When recently asked if he’d ever coached a rookie who didn’t play or act like a rookie, Shanahan playfully took it a step further.

“Bosa,” Shanahan said without hesitation. “Bosa has been a pro since he was three years old.”

After turning the Niners’ defense into one of the best in the league as a rookie, Bosa suffered a cruciate ligament tear in his left knee in Week 2 of 2020. In 2021, Bosa rebounded with the best season of his young career, amassing 15.5 sacks en route to his second Pro Bowl.
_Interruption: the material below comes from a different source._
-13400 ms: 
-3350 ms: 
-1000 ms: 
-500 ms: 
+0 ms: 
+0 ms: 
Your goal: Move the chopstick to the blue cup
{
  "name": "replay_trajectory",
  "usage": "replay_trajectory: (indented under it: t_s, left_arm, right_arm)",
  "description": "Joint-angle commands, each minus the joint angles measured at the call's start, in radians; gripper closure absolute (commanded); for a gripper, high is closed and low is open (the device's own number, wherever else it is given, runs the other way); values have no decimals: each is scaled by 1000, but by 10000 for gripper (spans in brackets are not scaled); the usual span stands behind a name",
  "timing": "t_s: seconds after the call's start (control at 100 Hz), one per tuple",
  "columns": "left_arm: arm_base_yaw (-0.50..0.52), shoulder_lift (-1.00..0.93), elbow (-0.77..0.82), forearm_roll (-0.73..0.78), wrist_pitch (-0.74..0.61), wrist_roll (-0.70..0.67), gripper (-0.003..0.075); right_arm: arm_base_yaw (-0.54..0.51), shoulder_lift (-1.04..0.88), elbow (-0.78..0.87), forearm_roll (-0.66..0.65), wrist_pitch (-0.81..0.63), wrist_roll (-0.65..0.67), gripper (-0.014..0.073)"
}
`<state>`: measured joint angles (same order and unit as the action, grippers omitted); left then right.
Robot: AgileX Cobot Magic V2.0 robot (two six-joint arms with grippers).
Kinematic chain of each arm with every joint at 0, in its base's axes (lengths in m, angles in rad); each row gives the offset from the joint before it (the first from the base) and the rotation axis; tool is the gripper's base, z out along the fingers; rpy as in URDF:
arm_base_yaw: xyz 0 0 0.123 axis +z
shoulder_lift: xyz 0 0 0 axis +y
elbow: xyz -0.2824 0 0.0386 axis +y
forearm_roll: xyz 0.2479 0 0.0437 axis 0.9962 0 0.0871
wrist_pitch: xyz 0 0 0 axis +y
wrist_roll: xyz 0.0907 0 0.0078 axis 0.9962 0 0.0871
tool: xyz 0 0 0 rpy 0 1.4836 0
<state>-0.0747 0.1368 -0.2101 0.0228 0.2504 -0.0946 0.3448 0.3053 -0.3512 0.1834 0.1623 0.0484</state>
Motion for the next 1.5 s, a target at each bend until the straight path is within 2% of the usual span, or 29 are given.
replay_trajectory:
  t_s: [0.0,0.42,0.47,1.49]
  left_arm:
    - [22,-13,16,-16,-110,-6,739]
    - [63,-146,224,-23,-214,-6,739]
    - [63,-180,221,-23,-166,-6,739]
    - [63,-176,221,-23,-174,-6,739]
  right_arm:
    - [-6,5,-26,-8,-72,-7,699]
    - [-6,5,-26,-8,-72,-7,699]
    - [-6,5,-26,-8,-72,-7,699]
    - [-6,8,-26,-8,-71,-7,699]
Three years into his NFL career, Bosa is not satisfied with what he has achieved. Losing to the Kansas City Chiefs in Super Bowl LIV doesn’t hurt as much as it used to, but Bosa says it made him realize he hates losing more than winning. To a lesser extent, Bosa was at least slightly upset that he didn’t even get an NFL Comeback Player of the Year pick last season.

Think of it as extra motivation for Bosa, who was able to spend his offseason training with his Los Angeles Chargers edge-rusher brother Joey Bosa in Florida rather than recovering from a knee injury, and seems poised to start his game to take it to a new level.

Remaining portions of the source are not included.